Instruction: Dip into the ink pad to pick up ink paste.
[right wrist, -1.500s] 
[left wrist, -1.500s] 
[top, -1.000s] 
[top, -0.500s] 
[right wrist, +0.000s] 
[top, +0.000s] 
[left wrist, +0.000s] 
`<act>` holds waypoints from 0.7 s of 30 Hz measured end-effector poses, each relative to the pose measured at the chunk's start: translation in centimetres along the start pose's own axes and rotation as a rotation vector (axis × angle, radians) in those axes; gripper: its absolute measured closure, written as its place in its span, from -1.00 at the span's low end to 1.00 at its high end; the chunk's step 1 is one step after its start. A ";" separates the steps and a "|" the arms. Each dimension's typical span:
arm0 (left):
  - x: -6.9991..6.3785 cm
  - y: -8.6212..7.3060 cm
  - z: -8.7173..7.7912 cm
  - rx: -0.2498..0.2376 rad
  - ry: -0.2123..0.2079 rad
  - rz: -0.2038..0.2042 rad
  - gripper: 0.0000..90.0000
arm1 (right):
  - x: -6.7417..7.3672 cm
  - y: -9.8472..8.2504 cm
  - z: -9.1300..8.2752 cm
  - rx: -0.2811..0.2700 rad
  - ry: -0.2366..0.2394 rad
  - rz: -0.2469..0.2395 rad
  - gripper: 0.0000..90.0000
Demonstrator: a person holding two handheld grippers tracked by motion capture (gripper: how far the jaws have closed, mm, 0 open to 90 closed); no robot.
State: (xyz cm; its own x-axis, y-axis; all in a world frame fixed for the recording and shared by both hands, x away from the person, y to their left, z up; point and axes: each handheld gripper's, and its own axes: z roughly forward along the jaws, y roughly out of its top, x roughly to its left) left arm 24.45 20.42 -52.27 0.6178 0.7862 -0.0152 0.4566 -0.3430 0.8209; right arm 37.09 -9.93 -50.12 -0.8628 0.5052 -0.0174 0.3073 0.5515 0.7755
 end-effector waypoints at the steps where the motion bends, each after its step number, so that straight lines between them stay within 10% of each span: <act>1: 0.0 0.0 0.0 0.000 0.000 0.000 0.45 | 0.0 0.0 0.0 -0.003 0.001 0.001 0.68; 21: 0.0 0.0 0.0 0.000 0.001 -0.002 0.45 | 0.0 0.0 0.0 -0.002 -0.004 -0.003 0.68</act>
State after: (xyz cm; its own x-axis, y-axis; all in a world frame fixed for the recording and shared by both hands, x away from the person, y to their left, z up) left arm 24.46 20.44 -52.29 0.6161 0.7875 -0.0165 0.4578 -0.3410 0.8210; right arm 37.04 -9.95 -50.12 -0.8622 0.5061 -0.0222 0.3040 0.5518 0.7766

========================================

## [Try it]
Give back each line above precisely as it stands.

## [Exercise answer]
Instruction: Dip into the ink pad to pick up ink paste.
[right wrist, -1.500s] 
[left wrist, -1.500s] 
[top, -1.000s] 
[top, -0.500s] 
[right wrist, +0.000s] 
[top, +0.000s] 
[left wrist, +0.000s] 
`<act>` holds waypoints from 0.7 s of 30 Hz measured end-effector poses, each relative to the pose measured at the chunk's start: translation in centimetres along the start pose's own axes and rotation as a rotation vector (axis × angle, radians) in those axes; gripper: its absolute measured closure, written as its place in its span, from -1.00 at the span's low end to 1.00 at its high end; the chunk's step 1 is one step after its start. A ";" separates the steps and a "|" the arms. Each dimension's typical span:
arm0 (left):
  - x: -6.9991..6.3785 cm
  - y: -8.6212..7.3060 cm
  - z: -8.7173..7.7912 cm
  - rx: -0.2498..0.2376 rad
  - ry: -0.2123..0.2079 rad
  - rz: -0.2038..0.2042 rad
  - gripper: 0.0000..90.0000
arm1 (right):
  - x: -6.7417..7.3672 cm
  - y: -9.8472..8.2504 cm
  - z: -9.1300..8.2752 cm
  - rx: -0.2811..0.2700 rad
  - ry: -0.2366..0.2394 rad
  - rz: -0.2469..0.2395 rad
  - gripper: 0.0000..90.0000
Demonstrator: a person holding two handheld grippers tracked by motion capture (gripper: how far the jaws have closed, mm, 0 open to 90 closed); no robot.
State: (xyz cm; its own x-axis, y-axis; all in a world frame fixed for the recording and shared by both hands, x away from the person, y to their left, z up; point and axes: each handheld gripper's, and its own axes: z roughly forward along the jaws, y roughly out of its top, x roughly to its left) left arm 24.45 20.42 -52.27 0.6178 0.7862 -0.0152 0.4566 -0.3430 0.8209; right arm 37.09 -9.93 -50.12 -0.8628 0.5052 -0.0174 0.3073 0.5515 0.7755
 end-effector waypoints at the steps where the motion bends, each after its step number, so that straight lines between them stay within 10% of each span: <act>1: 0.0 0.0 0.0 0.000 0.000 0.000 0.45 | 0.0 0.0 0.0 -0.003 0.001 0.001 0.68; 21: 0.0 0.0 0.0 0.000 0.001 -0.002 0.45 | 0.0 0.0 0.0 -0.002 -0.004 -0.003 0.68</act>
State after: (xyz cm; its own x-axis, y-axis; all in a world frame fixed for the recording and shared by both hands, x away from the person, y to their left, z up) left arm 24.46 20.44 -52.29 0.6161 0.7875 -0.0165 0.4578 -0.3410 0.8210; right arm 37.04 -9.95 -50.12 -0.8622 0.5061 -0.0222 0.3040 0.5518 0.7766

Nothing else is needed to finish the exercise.